American Ninja: Ninjas in the 80s


Jackson: Have you ever heard of ninjutsu sir?
Colonel Hickock: What’s that?
Jackson: The secret art of assassination.

It’s a well-known trope that pop culture ninjas, like pirates, are nothing like their real-world counterparts.  While there were indeed ninjas, they were assassins rather than warriors who chose to blend in, use underhanded weapons, and kill when the victim was least suspecting it.  Unlike the samurai, the ninja were seen to have no honor nor great status.

Pop culture ninjas couldn’t be more different: black-garbed martial arts masters who had an impressive array of weapons and an uncanny knack of kicking everyone’s butt in the room.  While the pop culture ninja had its roots in 60s and 70s films, it was the 80s that embraced them with such unabashed love that they saturated film and TV.  We didn’t even blink twice when a series called Teenage Mutant Ninja Turtles came on the air, ninjas permeated GI Joe and comic books, and films such as American Ninja elevated these figures to be admired and emulated.  Our video games back then were filled with them, particularly Shinobi, Strider, and Ninja Gaiden.

Even if you sneer at this type of ninja today, put yourself in the mindset of a young child.  Ninjas hit all the marks that made kids flip out: they had a cool costume that could be reproduced with towels and bathrobes, they got to use swords and throwing stars, and they not only dominated fights, but they got to be all stealthy when the situation called for it.  The cap on all of this was the mystical Japanese teachings and secret powers of the body and mind.  Even today, Japanese culture is captivating to Western audiences, because who knows that they’ve learned to do while the rest of us were farting around with cottin gins and Manifest Destiny?
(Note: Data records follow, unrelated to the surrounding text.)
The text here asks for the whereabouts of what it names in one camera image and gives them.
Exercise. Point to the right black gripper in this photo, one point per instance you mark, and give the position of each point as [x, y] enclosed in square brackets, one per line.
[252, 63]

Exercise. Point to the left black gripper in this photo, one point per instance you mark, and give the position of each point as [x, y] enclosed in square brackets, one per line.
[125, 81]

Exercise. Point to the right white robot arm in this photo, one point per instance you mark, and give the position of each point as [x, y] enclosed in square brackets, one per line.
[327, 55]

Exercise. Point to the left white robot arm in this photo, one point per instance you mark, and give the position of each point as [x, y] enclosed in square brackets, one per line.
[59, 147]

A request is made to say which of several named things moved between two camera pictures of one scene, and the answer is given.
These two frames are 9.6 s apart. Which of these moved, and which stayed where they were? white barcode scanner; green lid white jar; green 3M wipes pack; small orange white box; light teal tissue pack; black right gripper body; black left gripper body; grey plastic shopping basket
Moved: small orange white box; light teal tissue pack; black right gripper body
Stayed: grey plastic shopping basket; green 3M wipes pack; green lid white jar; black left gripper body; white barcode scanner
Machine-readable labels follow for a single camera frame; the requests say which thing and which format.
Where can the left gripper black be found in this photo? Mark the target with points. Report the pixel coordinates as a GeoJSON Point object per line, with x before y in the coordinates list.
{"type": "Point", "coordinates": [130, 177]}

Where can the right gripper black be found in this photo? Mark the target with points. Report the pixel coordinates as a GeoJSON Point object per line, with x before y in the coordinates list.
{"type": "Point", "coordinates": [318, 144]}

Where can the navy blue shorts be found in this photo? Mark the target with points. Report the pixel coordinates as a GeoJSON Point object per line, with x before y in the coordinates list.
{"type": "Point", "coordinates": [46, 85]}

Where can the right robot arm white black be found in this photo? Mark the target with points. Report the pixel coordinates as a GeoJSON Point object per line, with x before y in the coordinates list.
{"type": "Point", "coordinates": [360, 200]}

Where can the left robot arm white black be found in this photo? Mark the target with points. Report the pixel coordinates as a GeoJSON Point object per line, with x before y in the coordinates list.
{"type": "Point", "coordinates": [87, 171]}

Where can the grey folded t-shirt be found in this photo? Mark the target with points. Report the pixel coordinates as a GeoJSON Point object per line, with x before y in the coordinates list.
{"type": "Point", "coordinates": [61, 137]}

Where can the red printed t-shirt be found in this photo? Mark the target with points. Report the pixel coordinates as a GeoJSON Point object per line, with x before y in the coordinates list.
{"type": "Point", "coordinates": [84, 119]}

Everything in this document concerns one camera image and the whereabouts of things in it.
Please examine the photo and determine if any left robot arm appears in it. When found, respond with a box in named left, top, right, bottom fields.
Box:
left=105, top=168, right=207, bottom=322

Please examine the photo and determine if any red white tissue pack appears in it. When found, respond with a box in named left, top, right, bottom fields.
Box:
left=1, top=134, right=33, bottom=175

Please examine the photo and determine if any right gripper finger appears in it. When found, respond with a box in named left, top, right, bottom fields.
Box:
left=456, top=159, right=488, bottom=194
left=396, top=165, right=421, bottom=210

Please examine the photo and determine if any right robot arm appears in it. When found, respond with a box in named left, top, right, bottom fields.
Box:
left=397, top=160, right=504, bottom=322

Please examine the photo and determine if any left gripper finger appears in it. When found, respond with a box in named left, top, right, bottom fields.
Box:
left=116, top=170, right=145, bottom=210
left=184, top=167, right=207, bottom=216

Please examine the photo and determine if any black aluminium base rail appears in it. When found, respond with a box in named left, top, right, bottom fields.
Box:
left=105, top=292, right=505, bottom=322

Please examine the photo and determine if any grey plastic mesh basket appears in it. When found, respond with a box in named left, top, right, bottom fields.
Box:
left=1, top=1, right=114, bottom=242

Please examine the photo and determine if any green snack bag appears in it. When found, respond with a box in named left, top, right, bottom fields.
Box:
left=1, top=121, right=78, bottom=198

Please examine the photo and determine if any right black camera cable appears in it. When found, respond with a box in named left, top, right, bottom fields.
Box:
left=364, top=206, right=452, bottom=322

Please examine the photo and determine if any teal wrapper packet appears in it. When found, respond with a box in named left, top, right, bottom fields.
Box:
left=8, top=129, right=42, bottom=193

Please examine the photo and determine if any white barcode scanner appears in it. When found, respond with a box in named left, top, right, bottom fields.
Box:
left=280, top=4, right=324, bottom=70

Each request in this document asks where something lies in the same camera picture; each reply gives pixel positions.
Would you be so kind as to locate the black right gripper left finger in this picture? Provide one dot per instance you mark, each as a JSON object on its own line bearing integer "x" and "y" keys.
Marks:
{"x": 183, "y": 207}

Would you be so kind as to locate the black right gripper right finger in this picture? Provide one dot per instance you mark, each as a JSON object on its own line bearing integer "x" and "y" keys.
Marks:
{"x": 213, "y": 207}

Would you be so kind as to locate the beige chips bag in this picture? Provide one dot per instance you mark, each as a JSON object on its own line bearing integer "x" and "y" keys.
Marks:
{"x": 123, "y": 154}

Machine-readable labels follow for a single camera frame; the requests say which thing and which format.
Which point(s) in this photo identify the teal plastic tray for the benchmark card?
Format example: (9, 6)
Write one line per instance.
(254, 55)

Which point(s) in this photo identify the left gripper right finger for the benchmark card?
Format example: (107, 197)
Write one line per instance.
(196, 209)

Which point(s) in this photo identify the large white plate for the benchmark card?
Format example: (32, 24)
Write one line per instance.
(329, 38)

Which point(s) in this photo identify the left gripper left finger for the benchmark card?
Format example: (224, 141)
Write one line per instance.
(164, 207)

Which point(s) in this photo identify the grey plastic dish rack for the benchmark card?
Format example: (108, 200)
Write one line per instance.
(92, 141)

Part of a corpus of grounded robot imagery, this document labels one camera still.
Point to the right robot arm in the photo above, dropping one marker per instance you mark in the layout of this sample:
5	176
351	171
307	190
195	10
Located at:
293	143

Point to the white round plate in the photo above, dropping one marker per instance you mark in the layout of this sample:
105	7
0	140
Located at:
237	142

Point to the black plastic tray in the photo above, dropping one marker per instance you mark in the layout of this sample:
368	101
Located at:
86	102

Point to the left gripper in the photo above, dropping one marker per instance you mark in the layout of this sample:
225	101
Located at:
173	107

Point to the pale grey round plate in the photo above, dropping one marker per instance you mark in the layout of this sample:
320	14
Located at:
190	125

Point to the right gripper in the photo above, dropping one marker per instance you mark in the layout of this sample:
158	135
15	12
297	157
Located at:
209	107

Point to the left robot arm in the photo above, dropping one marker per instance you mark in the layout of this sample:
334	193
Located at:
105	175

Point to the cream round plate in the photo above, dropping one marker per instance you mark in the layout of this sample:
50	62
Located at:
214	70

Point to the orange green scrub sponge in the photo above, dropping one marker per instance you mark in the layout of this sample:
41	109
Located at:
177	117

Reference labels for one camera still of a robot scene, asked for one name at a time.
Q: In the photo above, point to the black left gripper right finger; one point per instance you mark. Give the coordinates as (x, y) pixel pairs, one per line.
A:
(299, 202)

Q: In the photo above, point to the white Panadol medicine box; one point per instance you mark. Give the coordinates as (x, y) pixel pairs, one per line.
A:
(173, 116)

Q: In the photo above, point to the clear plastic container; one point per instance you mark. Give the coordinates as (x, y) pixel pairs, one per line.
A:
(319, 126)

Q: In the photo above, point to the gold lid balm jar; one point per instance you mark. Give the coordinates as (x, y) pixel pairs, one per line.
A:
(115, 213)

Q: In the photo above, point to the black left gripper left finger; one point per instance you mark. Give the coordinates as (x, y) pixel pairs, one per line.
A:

In the 80s, ninjas were Batman.  They were the answer to any question of “Who would win in a fight, ninjas or…?”  They were soaked in cool and we felt cool by any association possible.  I’ll admit to having purchased a few ninja books and secretly practicing with a wooden katana while wearing my ninja pajamas.  Mind you, there’s no photographic evidence, but my mother will gladly recount the time when I scared the crud out of her by leaping out of the shadows at night in the house with my sword when I thought she was a burglar.

So yeah, we may look back at films like American Ninja and scoff at how silly it all was, but even now I can’t but help think how this was genuine fun in a way that our current movies are missing.  Maybe it’s time for a ninja revival.